Task statement >>
Copy each line of the data beneath in which the word "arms" appears.

(Raw data Opens)

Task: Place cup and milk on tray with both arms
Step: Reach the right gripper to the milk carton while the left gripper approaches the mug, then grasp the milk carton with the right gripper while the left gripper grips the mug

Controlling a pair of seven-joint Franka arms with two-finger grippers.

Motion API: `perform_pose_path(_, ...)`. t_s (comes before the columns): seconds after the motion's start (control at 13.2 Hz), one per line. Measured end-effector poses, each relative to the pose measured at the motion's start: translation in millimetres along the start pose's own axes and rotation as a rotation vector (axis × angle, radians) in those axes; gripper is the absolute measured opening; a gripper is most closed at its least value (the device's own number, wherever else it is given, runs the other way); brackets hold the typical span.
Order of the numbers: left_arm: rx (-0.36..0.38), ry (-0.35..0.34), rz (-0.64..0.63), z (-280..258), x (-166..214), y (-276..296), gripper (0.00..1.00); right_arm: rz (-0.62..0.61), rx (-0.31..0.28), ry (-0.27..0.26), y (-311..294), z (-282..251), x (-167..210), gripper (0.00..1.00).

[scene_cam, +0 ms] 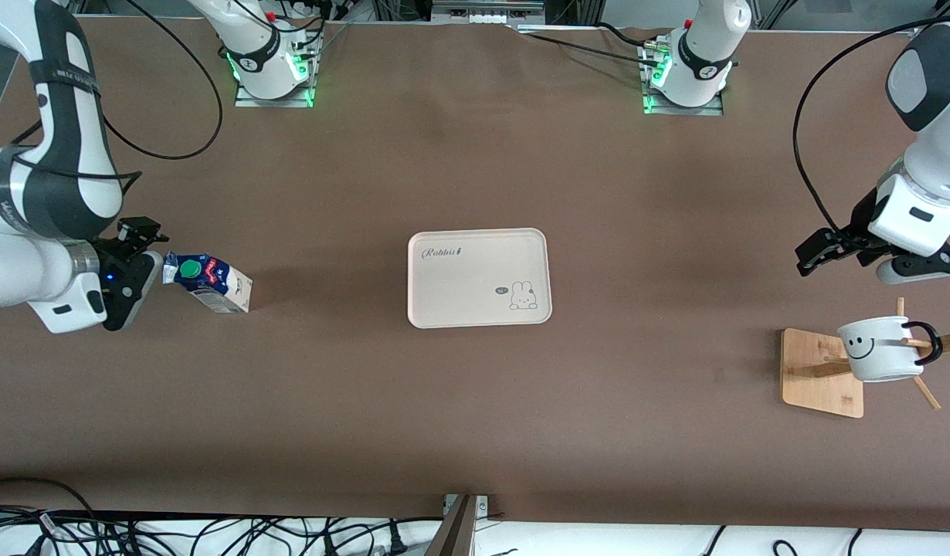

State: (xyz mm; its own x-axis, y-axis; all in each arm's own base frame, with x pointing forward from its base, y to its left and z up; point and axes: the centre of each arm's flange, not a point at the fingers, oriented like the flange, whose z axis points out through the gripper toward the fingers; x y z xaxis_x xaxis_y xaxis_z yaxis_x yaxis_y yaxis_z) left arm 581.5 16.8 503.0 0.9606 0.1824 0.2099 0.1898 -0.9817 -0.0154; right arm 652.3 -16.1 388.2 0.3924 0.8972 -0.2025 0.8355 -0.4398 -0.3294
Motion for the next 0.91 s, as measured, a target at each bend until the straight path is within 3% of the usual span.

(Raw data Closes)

Exercise response >>
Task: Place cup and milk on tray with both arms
Controlling a pair of seven-joint Franka arms with two-finger grippers.

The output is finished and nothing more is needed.